◆ **WHAT TO WORK ON**
Output exactly the first line of the listing and each line after it, through the line that contains "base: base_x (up"; add nothing else.

◆ **COLLECTED DATA**
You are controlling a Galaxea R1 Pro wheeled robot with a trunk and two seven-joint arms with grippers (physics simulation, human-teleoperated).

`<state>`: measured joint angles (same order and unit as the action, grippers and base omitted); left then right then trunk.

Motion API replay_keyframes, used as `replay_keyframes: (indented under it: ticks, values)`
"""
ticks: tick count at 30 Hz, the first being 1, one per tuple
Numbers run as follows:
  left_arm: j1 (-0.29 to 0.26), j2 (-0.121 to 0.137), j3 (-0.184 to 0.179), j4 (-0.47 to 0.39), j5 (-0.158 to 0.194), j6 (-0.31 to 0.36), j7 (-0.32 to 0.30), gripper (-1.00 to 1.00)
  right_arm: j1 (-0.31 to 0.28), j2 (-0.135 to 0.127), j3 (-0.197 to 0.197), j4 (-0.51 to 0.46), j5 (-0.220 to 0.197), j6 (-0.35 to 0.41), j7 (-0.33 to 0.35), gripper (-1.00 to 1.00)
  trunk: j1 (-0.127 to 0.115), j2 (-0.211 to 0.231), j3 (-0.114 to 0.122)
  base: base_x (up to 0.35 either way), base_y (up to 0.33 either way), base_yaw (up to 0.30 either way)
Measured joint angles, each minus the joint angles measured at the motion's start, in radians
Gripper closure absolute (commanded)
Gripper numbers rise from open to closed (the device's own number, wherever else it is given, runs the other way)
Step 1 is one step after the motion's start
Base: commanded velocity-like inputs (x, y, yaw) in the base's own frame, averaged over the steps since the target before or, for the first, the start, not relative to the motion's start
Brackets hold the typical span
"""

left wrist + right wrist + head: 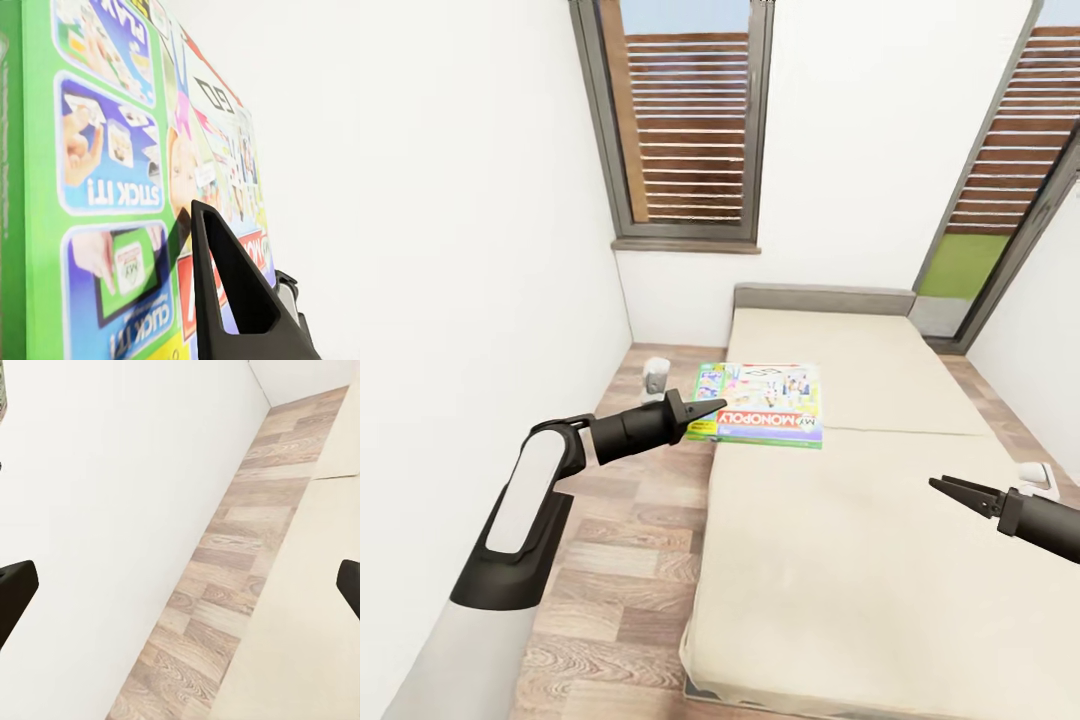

◆ **FINAL ANSWER**
You are controlling a Galaxea R1 Pro wheeled robot with a trunk and two seven-joint arms with grippers (physics simulation, human-teleoperated).

`<state>`: measured joint angles (same order and unit as the action, grippers and base omitted); left then right then trunk.

Motion API replay_keyframes, used as `replay_keyframes: (indented under it: ticks, values)`
"""
ticks: tick count at 30 Hz, the first being 1, one per tuple
Numbers run as follows:
  left_arm: j1 (-0.29 to 0.26), j2 (-0.121 to 0.137), j3 (-0.184 to 0.179), j4 (-0.47 to 0.39), j5 (-0.158 to 0.194), j6 (-0.31 to 0.36), j7 (-0.32 to 0.30), gripper (-1.00 to 1.00)
  right_arm: j1 (-0.31 to 0.28), j2 (-0.135 to 0.127), j3 (-0.197 to 0.197), j4 (-0.51 to 0.46), j5 (-0.220 to 0.197), j6 (-0.35 to 0.41), j7 (-0.33 to 0.35), gripper (-1.00 to 1.00)
  trunk: j1 (-0.127 to 0.115), j2 (-0.211 to 0.231), j3 (-0.114 to 0.122)
  base: base_x (up to 0.35 either way), base_y (up to 0.33 either way), base_yaw (up to 0.30 either way)

This exercise is finished.